Exercise objective: Output all the data exactly as it appears below.

►

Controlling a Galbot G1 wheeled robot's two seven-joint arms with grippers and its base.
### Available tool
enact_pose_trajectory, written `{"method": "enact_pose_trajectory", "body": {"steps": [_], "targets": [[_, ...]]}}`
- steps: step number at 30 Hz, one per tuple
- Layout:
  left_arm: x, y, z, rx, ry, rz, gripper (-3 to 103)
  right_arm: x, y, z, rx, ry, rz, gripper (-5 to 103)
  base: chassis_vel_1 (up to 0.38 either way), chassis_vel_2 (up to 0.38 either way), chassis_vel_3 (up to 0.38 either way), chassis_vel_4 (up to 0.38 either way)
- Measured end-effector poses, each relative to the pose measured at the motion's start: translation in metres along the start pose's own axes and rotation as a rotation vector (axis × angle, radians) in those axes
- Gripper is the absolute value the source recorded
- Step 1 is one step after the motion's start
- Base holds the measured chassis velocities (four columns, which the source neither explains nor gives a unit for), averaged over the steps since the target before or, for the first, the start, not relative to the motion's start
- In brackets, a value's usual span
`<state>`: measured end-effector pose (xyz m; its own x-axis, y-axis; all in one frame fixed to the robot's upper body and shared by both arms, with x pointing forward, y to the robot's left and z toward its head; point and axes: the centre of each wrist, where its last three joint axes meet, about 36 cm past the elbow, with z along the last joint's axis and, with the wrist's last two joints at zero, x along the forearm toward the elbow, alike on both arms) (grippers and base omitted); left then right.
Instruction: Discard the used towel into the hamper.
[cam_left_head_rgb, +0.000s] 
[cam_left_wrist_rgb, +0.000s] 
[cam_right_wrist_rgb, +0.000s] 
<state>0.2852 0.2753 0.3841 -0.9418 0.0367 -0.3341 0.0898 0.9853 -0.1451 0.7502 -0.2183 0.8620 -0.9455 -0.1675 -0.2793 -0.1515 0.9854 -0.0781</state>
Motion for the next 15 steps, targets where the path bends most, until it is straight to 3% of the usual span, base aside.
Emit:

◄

Exercise response:
Controlling a Galbot G1 wheeled robot's two seven-joint arms with grippers and its base.
### Available tool
enact_pose_trajectory, written `{"method": "enact_pose_trajectory", "body": {"steps": [_], "targets": [[_, ...]]}}`
- steps: step number at 30 Hz, one per tuple
- Layout:
  left_arm: x, y, z, rx, ry, rz, gripper (-3 to 103)
  right_arm: x, y, z, rx, ry, rz, gripper (-5 to 103)
  base: chassis_vel_1 (up to 0.38 either way), chassis_vel_2 (up to 0.38 either way), chassis_vel_3 (up to 0.38 either way), chassis_vel_4 (up to 0.38 either way)
- Measured end-effector poses, each relative to the pose measured at the motion's start: translation in metres along the start pose's own axes and rotation as a rotation vector (axis × angle, radians) in those axes
- Gripper is the absolute value the source recorded
- Step 1 is one step after the motion's start
- Base holds the measured chassis velocities (four columns, which the source neither explains nor gives a unit for), averaged over the steps since the target before or, for the first, the start, not relative to the motion's start
- In brackets, a value's usual span
`<state>`: measured end-effector pose (xyz m; its own x-axis, y-axis; all in one frame fixed to the robot's upper body and shared by both arms, with x pointing forward, y to the robot's left and z toward its head; point and axes: the centre of each wrist, where its last three joint axes meet, about 36 cm past the elbow, with z along the last joint's axis and, with the wrist's last two joints at zero, x along the forearm toward the elbow, alike on both arms) (grippers and base omitted); left then right.
Instruction: Discard the used towel into the hamper.
[cam_left_head_rgb, +0.000s] 
[cam_left_wrist_rgb, +0.000s] 
[cam_right_wrist_rgb, +0.000s] 
<state>0.2852 0.2753 0.3841 -0.9418 0.0367 -0.3341 0.0898 0.9853 -0.1451 0.7502 -0.2183 0.8620 -0.9455 -0.1675 -0.2793 -0.1515 0.9854 -0.0781</state>
Motion for the next 15 steps, targets where the path bends most, until it is straight to 3% of the usual span, base aside.
Emit:

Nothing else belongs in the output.